> **Your assignment**
From the data below, copy exactly the lines that lie between the one holding "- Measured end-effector" and the one holding "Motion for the", including both, and nothing more.

> **Data segment**
▬▬▬

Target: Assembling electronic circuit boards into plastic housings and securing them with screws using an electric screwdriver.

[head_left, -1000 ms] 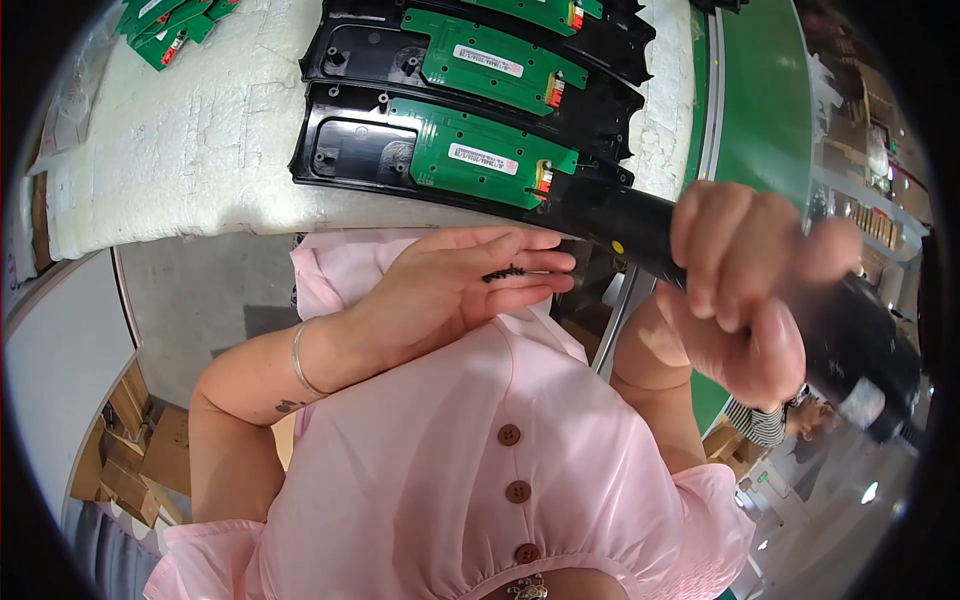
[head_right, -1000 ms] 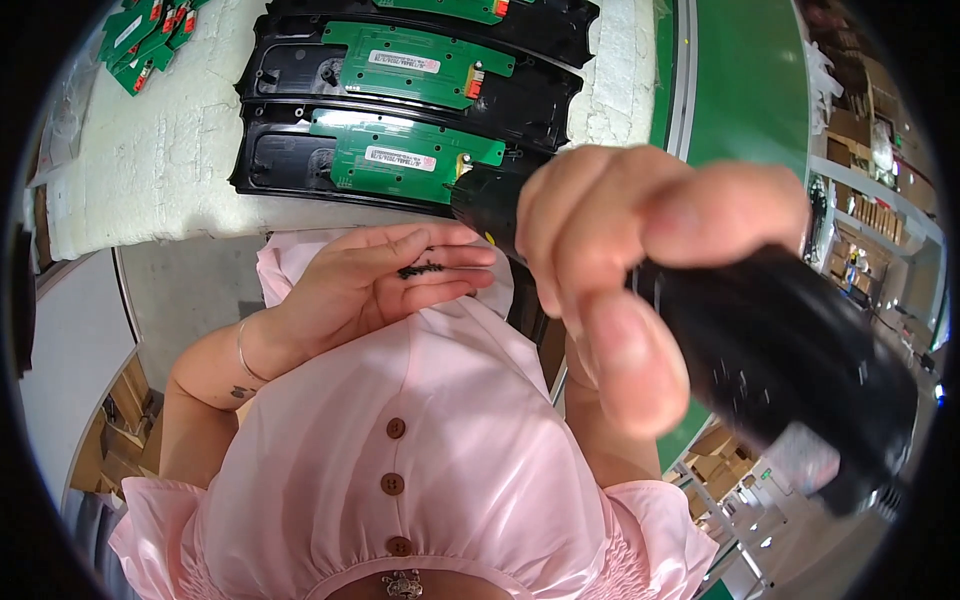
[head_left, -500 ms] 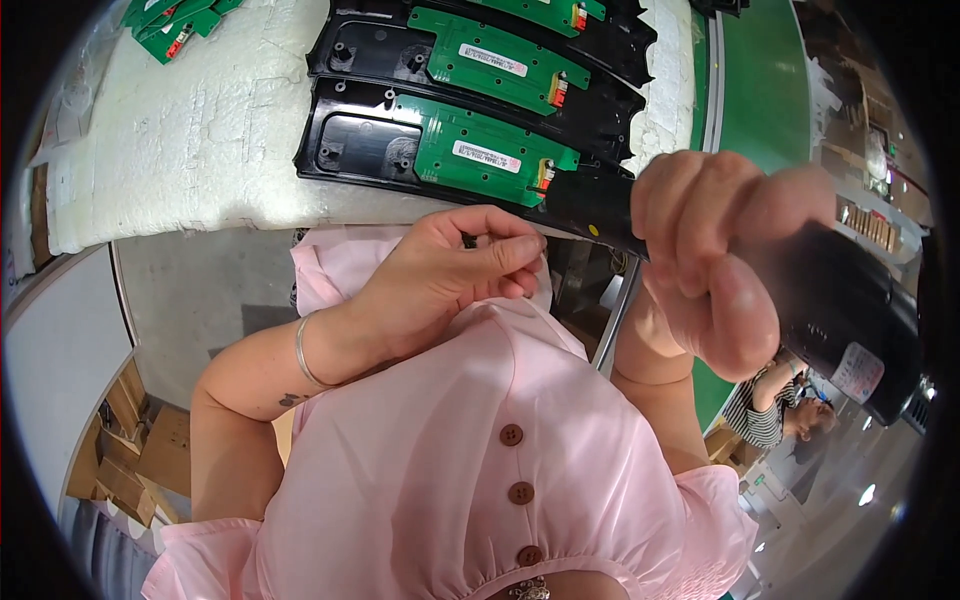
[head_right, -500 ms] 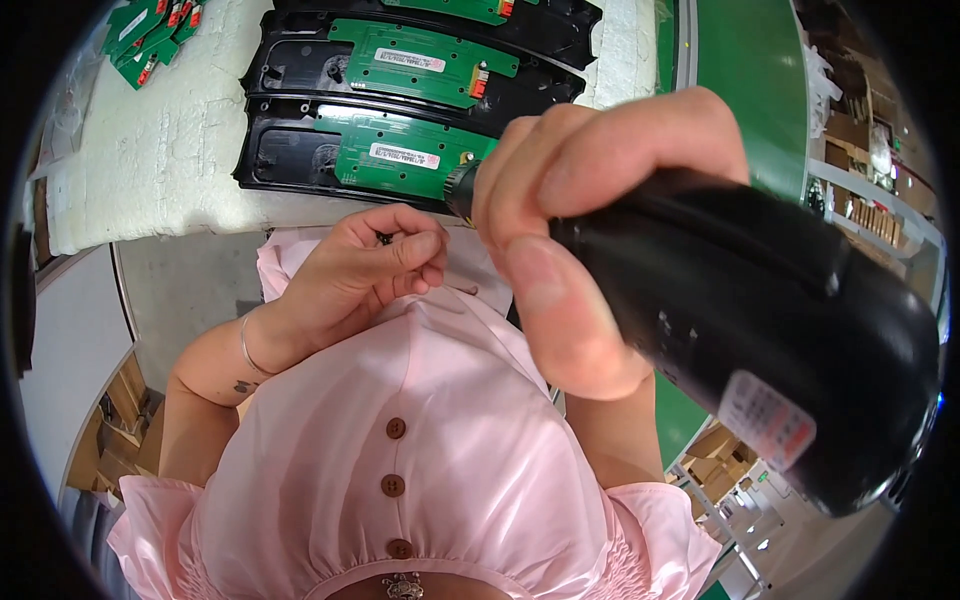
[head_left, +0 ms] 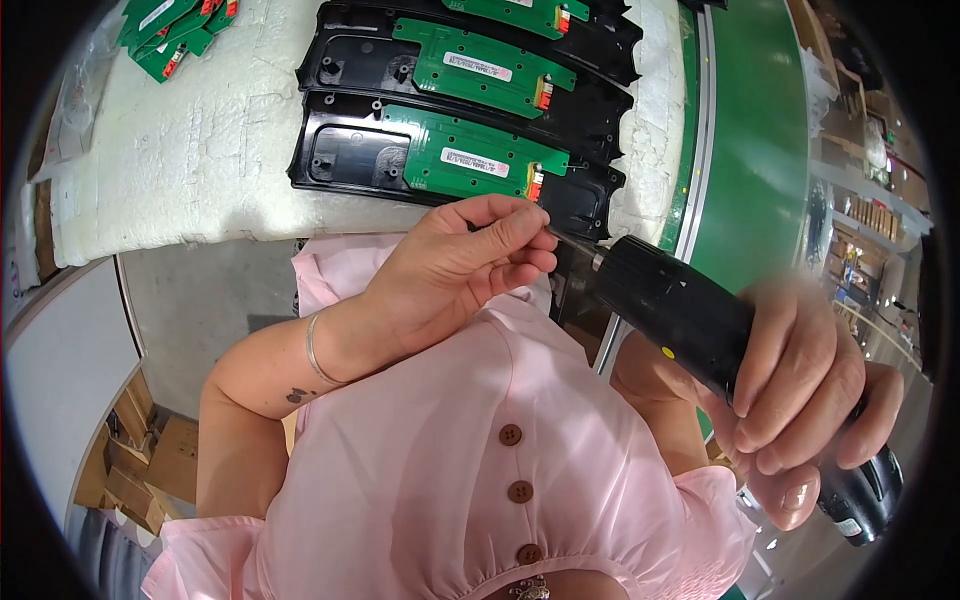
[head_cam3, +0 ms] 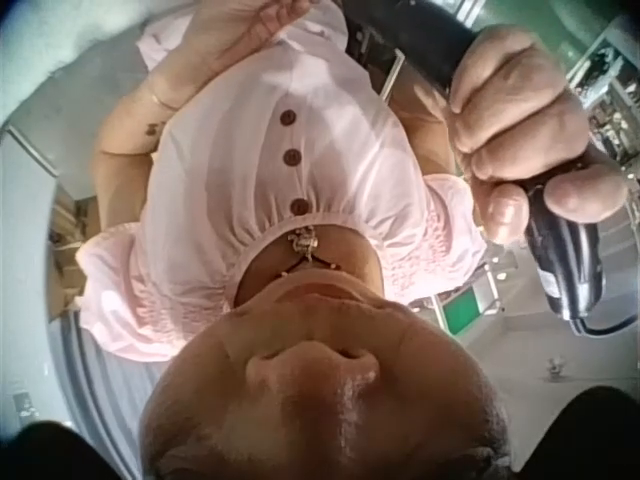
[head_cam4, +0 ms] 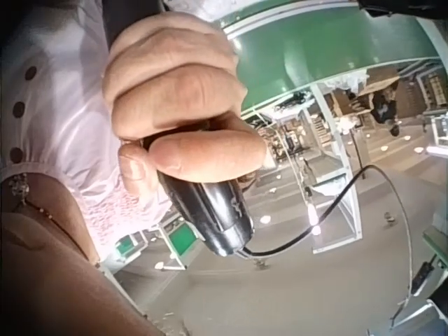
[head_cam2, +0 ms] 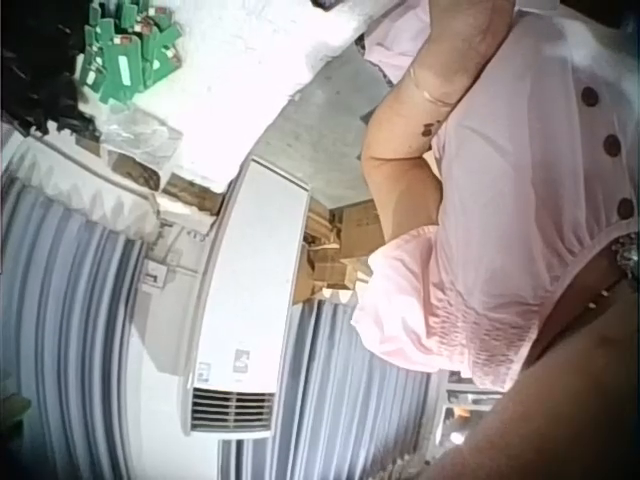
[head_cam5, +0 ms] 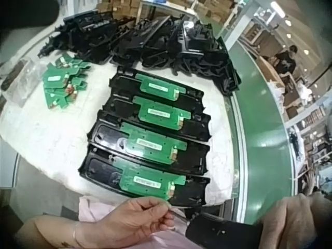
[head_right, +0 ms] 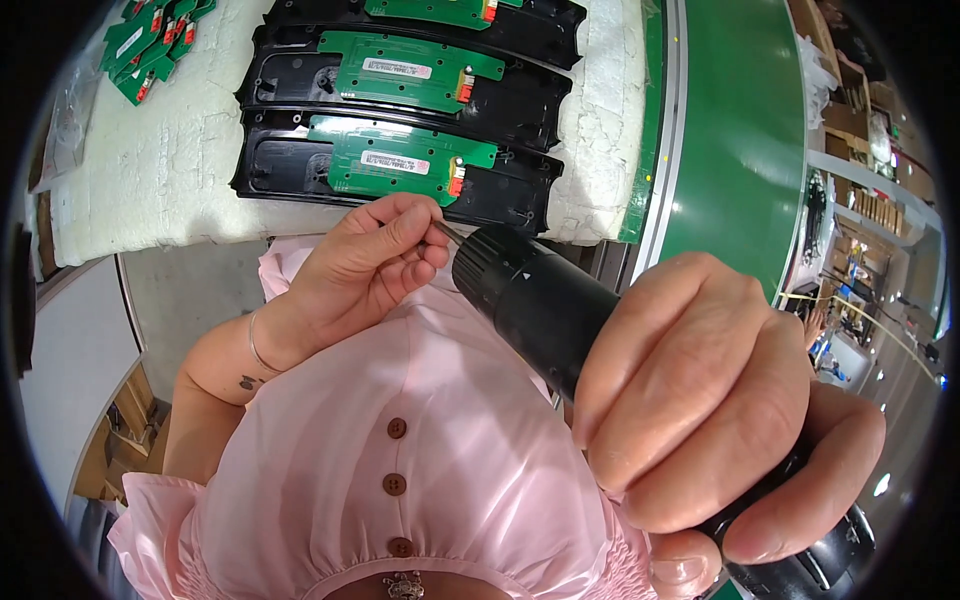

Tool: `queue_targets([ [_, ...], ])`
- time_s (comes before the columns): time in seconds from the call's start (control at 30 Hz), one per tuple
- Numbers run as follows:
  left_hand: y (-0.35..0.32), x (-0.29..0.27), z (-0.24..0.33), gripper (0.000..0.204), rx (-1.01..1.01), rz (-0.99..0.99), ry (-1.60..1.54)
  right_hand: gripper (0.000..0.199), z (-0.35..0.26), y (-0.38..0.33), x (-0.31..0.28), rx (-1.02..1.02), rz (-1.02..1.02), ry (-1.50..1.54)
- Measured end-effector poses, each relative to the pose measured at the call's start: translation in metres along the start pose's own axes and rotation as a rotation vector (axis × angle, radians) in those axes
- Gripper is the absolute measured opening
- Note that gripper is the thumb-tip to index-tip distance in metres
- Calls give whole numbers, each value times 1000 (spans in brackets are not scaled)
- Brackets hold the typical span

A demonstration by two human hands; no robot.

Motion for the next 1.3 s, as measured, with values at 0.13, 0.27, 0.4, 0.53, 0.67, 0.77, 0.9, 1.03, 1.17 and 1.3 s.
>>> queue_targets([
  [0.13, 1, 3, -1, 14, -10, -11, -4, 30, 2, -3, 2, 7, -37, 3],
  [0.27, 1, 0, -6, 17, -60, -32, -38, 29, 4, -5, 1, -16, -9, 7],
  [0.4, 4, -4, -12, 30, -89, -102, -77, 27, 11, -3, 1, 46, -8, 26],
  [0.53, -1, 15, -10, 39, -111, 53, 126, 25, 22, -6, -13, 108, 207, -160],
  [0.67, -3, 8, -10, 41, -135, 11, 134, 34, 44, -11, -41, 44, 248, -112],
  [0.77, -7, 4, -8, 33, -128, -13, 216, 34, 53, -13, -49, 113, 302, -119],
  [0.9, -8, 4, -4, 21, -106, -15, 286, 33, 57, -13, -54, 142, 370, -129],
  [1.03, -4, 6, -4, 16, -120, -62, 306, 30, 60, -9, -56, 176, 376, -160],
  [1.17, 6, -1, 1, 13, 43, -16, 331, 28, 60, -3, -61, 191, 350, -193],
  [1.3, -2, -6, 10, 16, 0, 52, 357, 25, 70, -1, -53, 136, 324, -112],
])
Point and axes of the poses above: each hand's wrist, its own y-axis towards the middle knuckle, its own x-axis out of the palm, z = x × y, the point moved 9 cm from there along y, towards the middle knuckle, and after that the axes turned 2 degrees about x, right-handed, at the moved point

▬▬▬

> **The completed task**
- Measured end-effector poses, each relative to the pose measured at the call's start: translation in metres along the start pose's own axes and rotation as a rotation vector (axis × angle, radians) in those axes
- Gripper is the absolute measured opening
- Note that gripper is the thumb-tip to index-tip distance in metres
- Calls give whole numbers, each value times 1000 (spans in brackets are not scaled)
- Brackets hold the typical span

A demonstration by two human hands; no robot.

Motion for the next 1.3 s, as measured, with values at 0.13, 0.27, 0.4, 0.53, 0.67, 0.77, 0.9, 1.03, 1.17 and 1.3 s.

This concludes the exercise.